February 2020 Insights

It’s February and the summer holidays are over for most Australians, but the bushfires and drought in eastern states are far from over. Our thoughts are with everyone affected.

January was unusually busy on the economic front. The International Monetary Fund downgraded its global growth forecasts to 3.3 per cent this year and 3.4 per cent in 2021, citing downside risks from geopolitical tensions and worsening relations between the US and its trading partners. And while the US Federal Reserve left interest rates unchanged in January, Fed chair Jerome Powell said: “Uncertainties about the outlook remain including those posed by the new coronavirus”.

In Australia, the economic impact of the summer bushfires and ongoing drought is also expected to be significant. All eyes will be on interest rates in February although recent data suggests the Reserve Bank may hold off cutting rates further for the moment. Inflation lifted 0.7 per cent in the December quarter, taking the annual rate from 1.7 per cent to 1.8 per cent. Also, unemployment fell slightly from 5.2 per cent in November to 5.1 per cent in December. Both indicators fall short of the Reserve’s targets, but they are a positive sign.

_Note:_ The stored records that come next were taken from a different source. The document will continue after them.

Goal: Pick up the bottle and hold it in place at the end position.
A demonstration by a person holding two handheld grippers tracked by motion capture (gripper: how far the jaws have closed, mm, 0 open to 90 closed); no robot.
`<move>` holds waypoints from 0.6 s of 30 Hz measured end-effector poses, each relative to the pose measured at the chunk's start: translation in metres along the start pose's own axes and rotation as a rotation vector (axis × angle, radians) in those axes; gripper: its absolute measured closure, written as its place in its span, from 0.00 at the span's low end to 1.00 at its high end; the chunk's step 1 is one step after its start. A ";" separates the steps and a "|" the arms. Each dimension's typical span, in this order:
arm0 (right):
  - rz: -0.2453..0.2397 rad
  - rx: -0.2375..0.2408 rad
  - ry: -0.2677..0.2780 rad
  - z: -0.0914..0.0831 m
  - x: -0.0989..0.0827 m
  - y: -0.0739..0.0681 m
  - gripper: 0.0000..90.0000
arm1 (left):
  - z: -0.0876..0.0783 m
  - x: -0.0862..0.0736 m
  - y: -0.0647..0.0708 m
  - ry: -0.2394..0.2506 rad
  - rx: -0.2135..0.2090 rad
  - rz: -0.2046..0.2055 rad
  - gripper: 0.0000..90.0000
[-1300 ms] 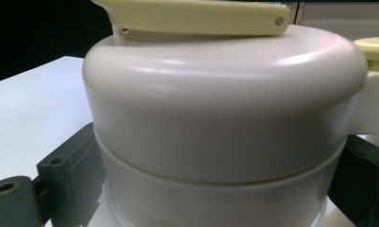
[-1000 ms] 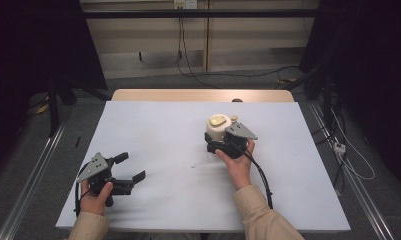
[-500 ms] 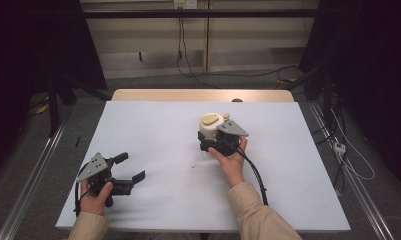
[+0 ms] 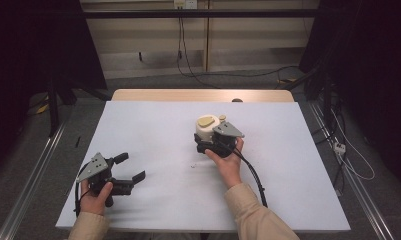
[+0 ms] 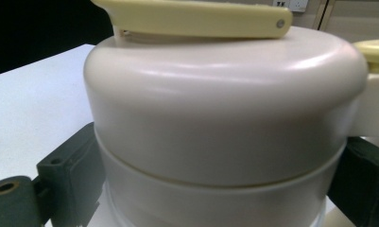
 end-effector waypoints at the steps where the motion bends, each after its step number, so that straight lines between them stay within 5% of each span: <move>1: 0.004 0.001 0.000 0.000 0.000 -0.001 0.06 | 0.000 0.000 0.000 -0.002 0.000 0.001 0.03; 18: -0.004 0.012 -0.009 0.011 -0.003 -0.008 0.06 | 0.000 0.000 -0.001 0.000 0.003 -0.003 0.04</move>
Point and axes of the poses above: each handheld gripper's, and its own axes: z roughly forward along the jaws, x roughly out of its top, y roughly to its right, the point moved 9 cm from there along z, roughly forward along the jaws, and after that the axes turned 15 degrees about y, right-handed, at the moved point
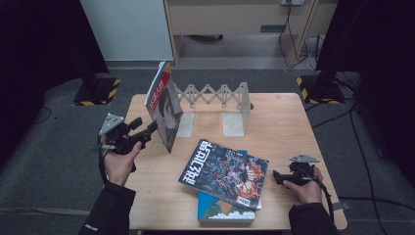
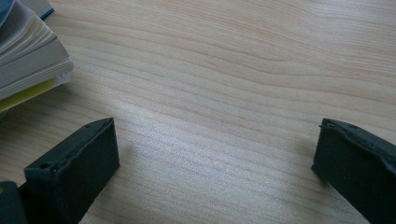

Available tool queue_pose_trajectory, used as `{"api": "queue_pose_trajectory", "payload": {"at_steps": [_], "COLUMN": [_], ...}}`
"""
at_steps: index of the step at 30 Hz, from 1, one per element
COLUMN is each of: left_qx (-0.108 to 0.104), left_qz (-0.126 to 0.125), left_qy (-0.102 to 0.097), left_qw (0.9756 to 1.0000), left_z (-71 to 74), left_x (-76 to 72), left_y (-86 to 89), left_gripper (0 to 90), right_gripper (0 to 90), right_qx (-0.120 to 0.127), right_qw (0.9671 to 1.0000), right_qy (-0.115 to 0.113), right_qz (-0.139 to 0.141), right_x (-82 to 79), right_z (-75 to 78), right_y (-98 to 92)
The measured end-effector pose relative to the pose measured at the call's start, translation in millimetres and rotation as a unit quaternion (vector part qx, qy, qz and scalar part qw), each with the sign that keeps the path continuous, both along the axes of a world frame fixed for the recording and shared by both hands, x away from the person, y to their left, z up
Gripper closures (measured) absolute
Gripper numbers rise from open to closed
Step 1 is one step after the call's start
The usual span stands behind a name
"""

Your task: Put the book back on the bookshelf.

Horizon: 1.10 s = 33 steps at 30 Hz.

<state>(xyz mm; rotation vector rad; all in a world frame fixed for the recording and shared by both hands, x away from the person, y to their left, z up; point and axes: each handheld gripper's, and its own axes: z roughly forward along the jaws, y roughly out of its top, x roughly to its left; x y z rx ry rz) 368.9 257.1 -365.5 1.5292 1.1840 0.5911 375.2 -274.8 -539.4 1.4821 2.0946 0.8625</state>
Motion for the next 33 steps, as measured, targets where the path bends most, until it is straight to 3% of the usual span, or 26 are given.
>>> {"api": "queue_pose_trajectory", "payload": {"at_steps": [2, 7, 11, 16, 23, 27, 33], "left_qx": [0.017, 0.037, 0.048, 0.047, 0.051, 0.047, 0.048], "left_qz": [-0.015, -0.048, -0.063, -0.078, -0.099, -0.108, -0.130], "left_qy": [0.006, 0.010, 0.030, 0.044, 0.044, 0.066, 0.090], "left_qw": [0.9997, 0.9981, 0.9964, 0.9949, 0.9928, 0.9909, 0.9863], "left_z": [-14.1, -33.2, -47.1, -61.9, -81.6, -94.2, -106.9], "left_x": [-4.4, -9.3, -9.9, -11.5, -12.9, -12.0, -13.2], "left_y": [-8.4, -23.6, -31.0, -35.3, -40.4, -43.2, -50.1], "left_gripper": [31.9, 31.6, 30.2, 29.4, 28.4, 28.1, 27.5], "right_gripper": [0.3, 0.3, 0.3, 2.2, 18.6, 22.3, 23.3], "right_qx": [0.000, 0.000, 0.000, -0.002, -0.003, -0.008, 0.012], "right_qw": [1.0000, 1.0000, 1.0000, 1.0000, 1.0000, 0.9999, 0.9993], "right_qy": [0.000, 0.000, 0.000, -0.006, 0.008, -0.007, -0.035], "right_qz": [0.001, 0.000, 0.000, -0.002, -0.001, 0.000, -0.002], "right_x": [0.1, 0.0, 0.0, -0.6, -3.5, -5.4, -11.6], "right_z": [0.0, 0.0, 0.0, -0.1, 7.1, 13.6, 29.1], "right_y": [-0.1, 0.0, 0.0, -0.2, -1.1, 0.3, 5.5]}}
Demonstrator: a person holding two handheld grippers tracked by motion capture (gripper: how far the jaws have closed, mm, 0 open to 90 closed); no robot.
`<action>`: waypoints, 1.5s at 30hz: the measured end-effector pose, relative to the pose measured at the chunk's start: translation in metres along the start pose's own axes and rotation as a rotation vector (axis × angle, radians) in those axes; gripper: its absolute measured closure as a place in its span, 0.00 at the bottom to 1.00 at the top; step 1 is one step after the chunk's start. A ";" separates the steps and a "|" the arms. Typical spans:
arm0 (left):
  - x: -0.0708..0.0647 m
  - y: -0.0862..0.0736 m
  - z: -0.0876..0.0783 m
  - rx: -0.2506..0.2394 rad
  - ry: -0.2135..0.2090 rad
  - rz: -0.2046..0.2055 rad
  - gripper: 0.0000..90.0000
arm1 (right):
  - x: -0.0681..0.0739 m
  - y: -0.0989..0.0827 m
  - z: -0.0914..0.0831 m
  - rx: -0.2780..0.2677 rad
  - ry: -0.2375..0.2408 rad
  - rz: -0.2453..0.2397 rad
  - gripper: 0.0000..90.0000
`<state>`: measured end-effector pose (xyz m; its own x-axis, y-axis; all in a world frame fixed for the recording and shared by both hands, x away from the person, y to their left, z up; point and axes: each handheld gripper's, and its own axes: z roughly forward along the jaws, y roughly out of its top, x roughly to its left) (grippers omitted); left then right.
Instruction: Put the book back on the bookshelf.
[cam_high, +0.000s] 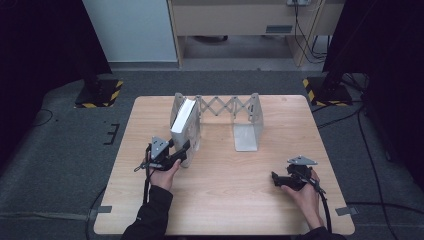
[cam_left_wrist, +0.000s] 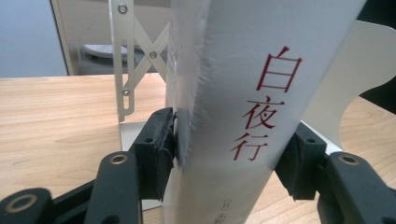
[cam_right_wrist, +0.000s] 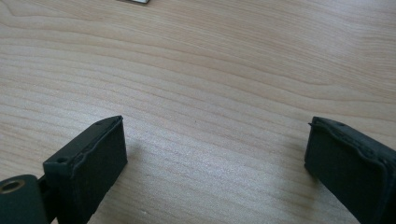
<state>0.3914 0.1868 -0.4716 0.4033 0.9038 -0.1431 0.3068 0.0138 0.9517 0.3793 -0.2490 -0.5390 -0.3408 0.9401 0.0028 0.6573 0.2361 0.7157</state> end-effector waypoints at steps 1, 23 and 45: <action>0.000 0.000 0.001 -0.001 0.000 -0.001 0.48 | 0.000 0.000 0.000 0.000 -0.001 0.000 0.06; -0.004 0.008 0.035 -0.008 0.008 0.000 0.46 | 0.000 0.000 0.000 -0.001 0.000 -0.002 0.07; -0.003 0.018 0.059 0.020 0.048 0.011 0.45 | 0.000 0.000 0.000 -0.001 0.000 0.000 0.07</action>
<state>0.4464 0.1595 -0.4705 0.3648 0.9235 -0.1185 0.3195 -0.0047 0.9476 0.3795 -0.2487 -0.5391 -0.3414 0.9399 0.0029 0.6568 0.2363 0.7160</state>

Australian retail trade also improved in November, with a rise of 0.9 per cent the biggest in two years on the back of strong Black Friday online sales. However, consumer confidence remained weak over Christmas. The Westpac/Melbourne Institute survey of consumer sentiment fell 1.8% in January after a 1.9 per cent fall in December. This, along with the impact of the bushfires and drought, has hit business confidence, with the NAB business confidence index falling to six-year lows in December.